### TASK PROMPT:
Set every line of the data down again exactly, and keep the pictures out.

=-=-=

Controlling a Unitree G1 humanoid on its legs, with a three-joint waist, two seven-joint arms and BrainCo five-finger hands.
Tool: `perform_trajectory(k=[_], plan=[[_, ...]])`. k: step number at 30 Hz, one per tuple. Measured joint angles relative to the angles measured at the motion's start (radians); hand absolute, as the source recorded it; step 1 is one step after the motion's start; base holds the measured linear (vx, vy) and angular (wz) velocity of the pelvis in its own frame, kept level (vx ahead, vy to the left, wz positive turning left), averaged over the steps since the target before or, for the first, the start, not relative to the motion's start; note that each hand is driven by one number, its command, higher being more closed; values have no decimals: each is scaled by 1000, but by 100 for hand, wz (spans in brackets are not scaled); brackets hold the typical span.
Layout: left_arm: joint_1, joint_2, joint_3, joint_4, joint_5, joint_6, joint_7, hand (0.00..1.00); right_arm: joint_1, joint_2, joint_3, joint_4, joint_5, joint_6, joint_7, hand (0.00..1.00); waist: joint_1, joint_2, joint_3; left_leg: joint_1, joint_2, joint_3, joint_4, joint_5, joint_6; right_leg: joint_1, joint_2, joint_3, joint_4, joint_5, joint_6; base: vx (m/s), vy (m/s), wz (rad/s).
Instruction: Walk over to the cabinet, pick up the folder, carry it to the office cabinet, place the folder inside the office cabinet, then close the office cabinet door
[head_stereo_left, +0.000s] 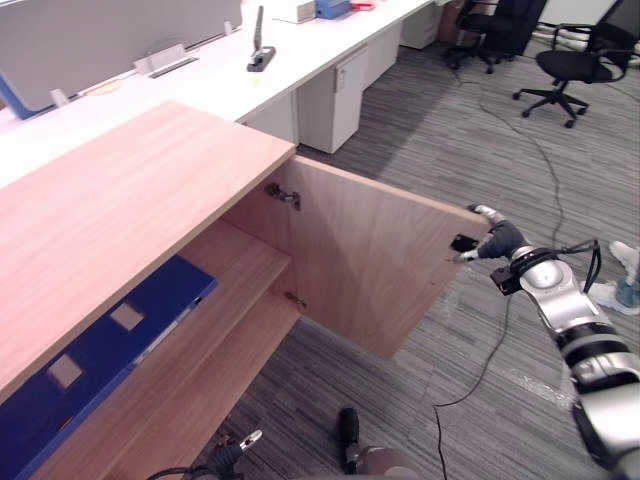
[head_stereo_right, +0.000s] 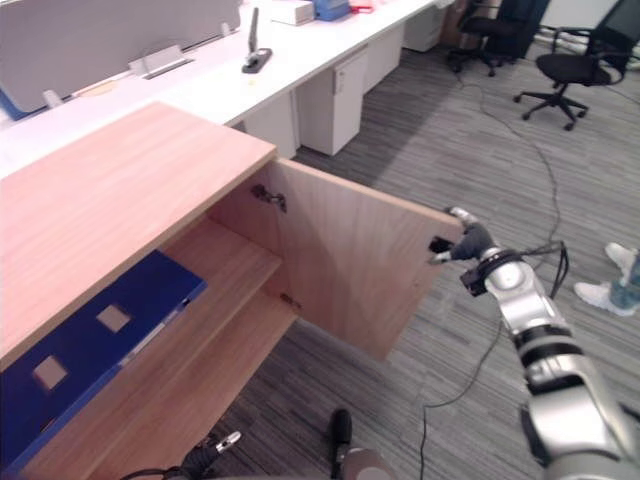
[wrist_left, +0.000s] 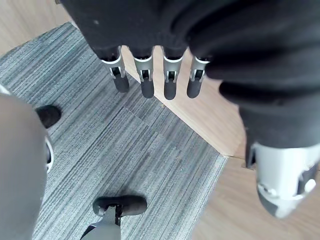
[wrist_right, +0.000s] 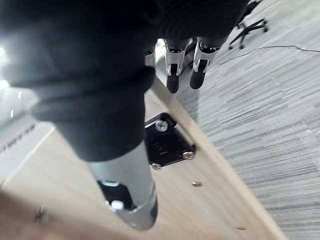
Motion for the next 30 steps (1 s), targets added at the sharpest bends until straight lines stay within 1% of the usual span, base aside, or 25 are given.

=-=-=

### FINISHED TASK:
Controlling a Unitree G1 humanoid on its legs, with a three-joint waist, two seven-joint arms and BrainCo five-finger hands.
Tool: `perform_trajectory(k=[_], plan=[[_, ...]])`. k: step number at 30 Hz, one per tuple. Measured joint angles relative to the angles measured at the motion's start (radians); hand absolute, as the source recorded it; step 1 is one step after the motion's start; base holds the measured linear (vx, vy) and angular (wz) velocity of the pelvis in its own frame, kept level (vx ahead, vy to the left, wz positive turning left), averaged over the steps since the target before or, for the first, the start, not relative to the motion's start; note that each hand is driven by one number, its command, higher being more closed; values have no decimals: each is scaled by 1000, but by 100 for hand, wz (spans in brackets are not scaled); brackets hold the typical span.
Layout: left_arm: joint_1, joint_2, joint_3, joint_4, joint_5, joint_6, joint_7, hand (0.00..1.00); right_arm: joint_1, joint_2, joint_3, joint_4, joint_5, joint_6, joint_7, hand (0.00..1.00); waist: joint_1, joint_2, joint_3; left_leg: joint_1, joint_2, joint_3, joint_4, joint_5, joint_6; right_leg: joint_1, joint_2, joint_3, joint_4, joint_5, joint_6; base: vx (m/s), vy (m/s), wz (rad/s).
Instruction: Walk over to the cabinet, pick up the folder, carry it to the office cabinet, place the folder inside the office cabinet, then close the office cabinet door
[head_stereo_left, +0.000s] 
[head_stereo_right, +0.000s] 
[wrist_left, +0.000s] 
[wrist_right, +0.000s] 
Motion for the next 30 steps (1 s), targets added at the sharpest bends until straight lines stay within 1% of the usual span, base aside, or 25 are given.

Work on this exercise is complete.